EXERCISE: Please output the listing that follows exactly, but keep all images out.

STORED DATA:
----------

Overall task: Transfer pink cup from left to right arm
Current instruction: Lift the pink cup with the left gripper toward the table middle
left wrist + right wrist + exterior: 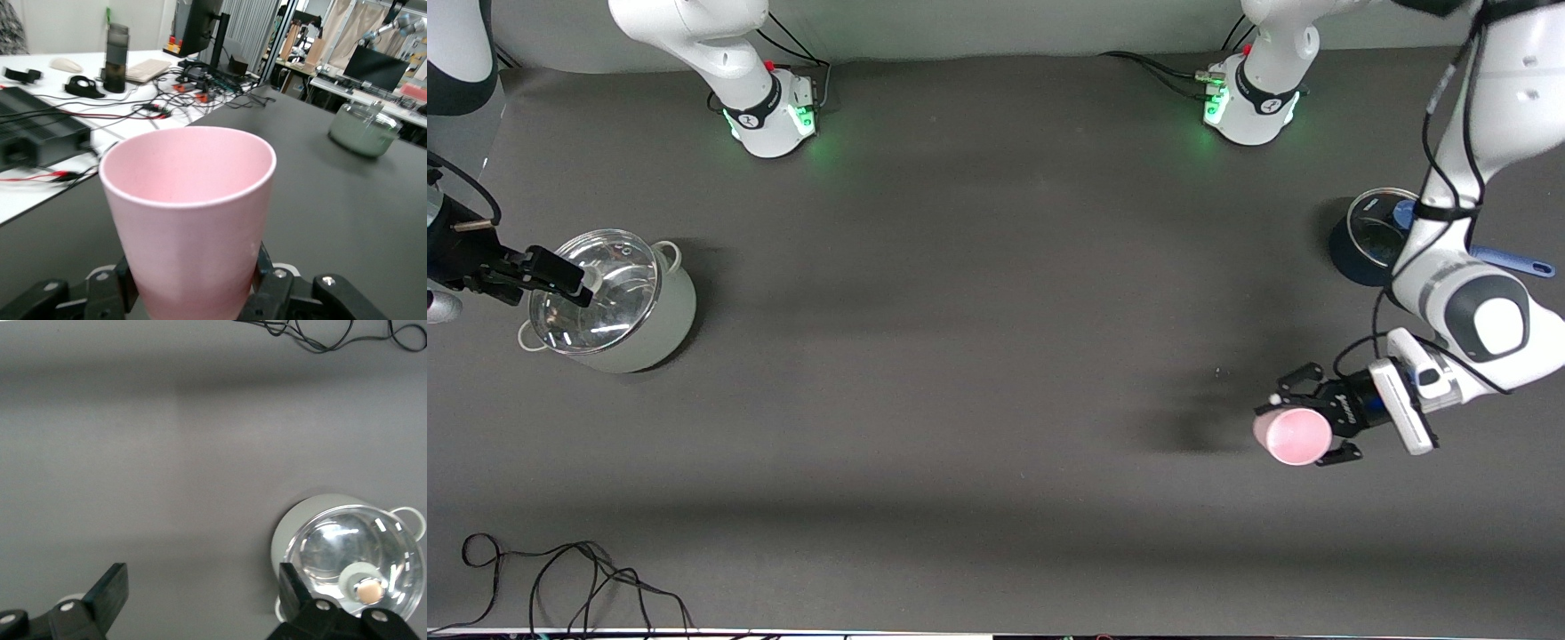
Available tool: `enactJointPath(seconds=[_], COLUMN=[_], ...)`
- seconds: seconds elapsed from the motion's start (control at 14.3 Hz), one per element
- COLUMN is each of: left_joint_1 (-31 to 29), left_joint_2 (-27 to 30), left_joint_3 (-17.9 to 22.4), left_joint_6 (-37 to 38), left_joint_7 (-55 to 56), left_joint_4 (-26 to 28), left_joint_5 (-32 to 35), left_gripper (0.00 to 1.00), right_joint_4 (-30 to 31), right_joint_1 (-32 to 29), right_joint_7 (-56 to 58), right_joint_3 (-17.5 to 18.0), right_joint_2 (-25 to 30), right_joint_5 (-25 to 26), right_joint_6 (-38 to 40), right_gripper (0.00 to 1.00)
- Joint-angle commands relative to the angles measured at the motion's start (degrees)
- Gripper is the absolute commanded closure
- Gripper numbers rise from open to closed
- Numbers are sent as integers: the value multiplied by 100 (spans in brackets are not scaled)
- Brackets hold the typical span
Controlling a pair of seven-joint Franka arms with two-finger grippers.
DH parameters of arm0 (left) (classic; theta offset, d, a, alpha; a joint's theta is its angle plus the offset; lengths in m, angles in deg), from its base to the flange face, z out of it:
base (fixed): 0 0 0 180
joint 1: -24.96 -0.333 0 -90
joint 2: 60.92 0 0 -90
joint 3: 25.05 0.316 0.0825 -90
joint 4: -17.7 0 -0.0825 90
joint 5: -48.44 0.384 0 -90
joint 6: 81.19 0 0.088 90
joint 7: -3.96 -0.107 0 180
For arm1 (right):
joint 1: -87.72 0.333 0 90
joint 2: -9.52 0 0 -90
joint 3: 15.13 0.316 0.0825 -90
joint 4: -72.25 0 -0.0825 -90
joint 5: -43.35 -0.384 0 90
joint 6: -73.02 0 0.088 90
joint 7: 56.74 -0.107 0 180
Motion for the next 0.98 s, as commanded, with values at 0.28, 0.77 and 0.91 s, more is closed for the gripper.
enactJointPath(seconds=[0.28, 0.77, 0.91], left_joint_1=[1574, 3429, 3983], left_joint_2=[1224, 2314, 2412], left_joint_3=[59, 32, 32], left_joint_6=[-1190, -3107, -3757], left_joint_7=[964, 717, 726], left_joint_4=[469, 987, 1032], left_joint_5=[-77, -77, -373], left_gripper=[63, 63, 63], right_joint_4=[-176, -903, -1378], right_joint_1=[239, 1890, 2251], right_joint_7=[-2584, -6563, -7426], right_joint_3=[45, 54, 54], right_joint_2=[43, -255, -536], right_joint_5=[-461, -839, -839], right_joint_6=[295, 155, 120], right_gripper=[0, 0, 0])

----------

ANSWER:
Overall task: Transfer pink cup from left to right arm
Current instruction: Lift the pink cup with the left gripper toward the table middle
left wrist + right wrist + exterior: 
Available tool: `enactJointPath(seconds=[_], COLUMN=[_], ...)`
- seconds: seconds elapsed from the motion's start (control at 14.3 Hz), one per element
- COLUMN is each of: left_joint_1 (-31 to 29), left_joint_2 (-27 to 30), left_joint_3 (-17.9 to 22.4), left_joint_6 (-37 to 38), left_joint_7 (-55 to 56), left_joint_4 (-26 to 28), left_joint_5 (-32 to 35), left_gripper (0.00 to 1.00), right_joint_4 (-30 to 31), right_joint_1 (-32 to 29), right_joint_7 (-56 to 58), right_joint_3 (-17.5 to 18.0), right_joint_2 (-25 to 30), right_joint_5 (-25 to 26), right_joint_6 (-38 to 40), right_gripper (0.00 to 1.00)
- Joint-angle commands relative to the angles measured at the motion's start (degrees)
- Gripper is the absolute commanded closure
- Gripper numbers rise from open to closed
- Numbers are sent as integers: the value multiplied by 100 (spans in brackets are not scaled)
- Brackets hold the typical span
Controlling a pair of seven-joint Franka arms with two-finger grippers.
DH parameters of arm0 (left) (classic; theta offset, d, a, alpha; a joint's theta is its angle plus the offset; lengths in m, angles in deg), from its base to the flange face, z out of it:
base (fixed): 0 0 0 180
joint 1: -24.96 -0.333 0 -90
joint 2: 60.92 0 0 -90
joint 3: 25.05 0.316 0.0825 -90
joint 4: -17.7 0 -0.0825 90
joint 5: -48.44 0.384 0 -90
joint 6: 81.19 0 0.088 90
joint 7: -3.96 -0.107 0 180
For arm1 (right):
joint 1: -87.72 0.333 0 90
joint 2: -9.52 0 0 -90
joint 3: 15.13 0.316 0.0825 -90
joint 4: -72.25 0 -0.0825 -90
joint 5: -43.35 -0.384 0 90
joint 6: -73.02 0 0.088 90
joint 7: 56.74 -0.107 0 180
Motion for the next 0.98 s, as commanded, with values at 0.28, 0.77 and 0.91 s, more is closed for the gripper.
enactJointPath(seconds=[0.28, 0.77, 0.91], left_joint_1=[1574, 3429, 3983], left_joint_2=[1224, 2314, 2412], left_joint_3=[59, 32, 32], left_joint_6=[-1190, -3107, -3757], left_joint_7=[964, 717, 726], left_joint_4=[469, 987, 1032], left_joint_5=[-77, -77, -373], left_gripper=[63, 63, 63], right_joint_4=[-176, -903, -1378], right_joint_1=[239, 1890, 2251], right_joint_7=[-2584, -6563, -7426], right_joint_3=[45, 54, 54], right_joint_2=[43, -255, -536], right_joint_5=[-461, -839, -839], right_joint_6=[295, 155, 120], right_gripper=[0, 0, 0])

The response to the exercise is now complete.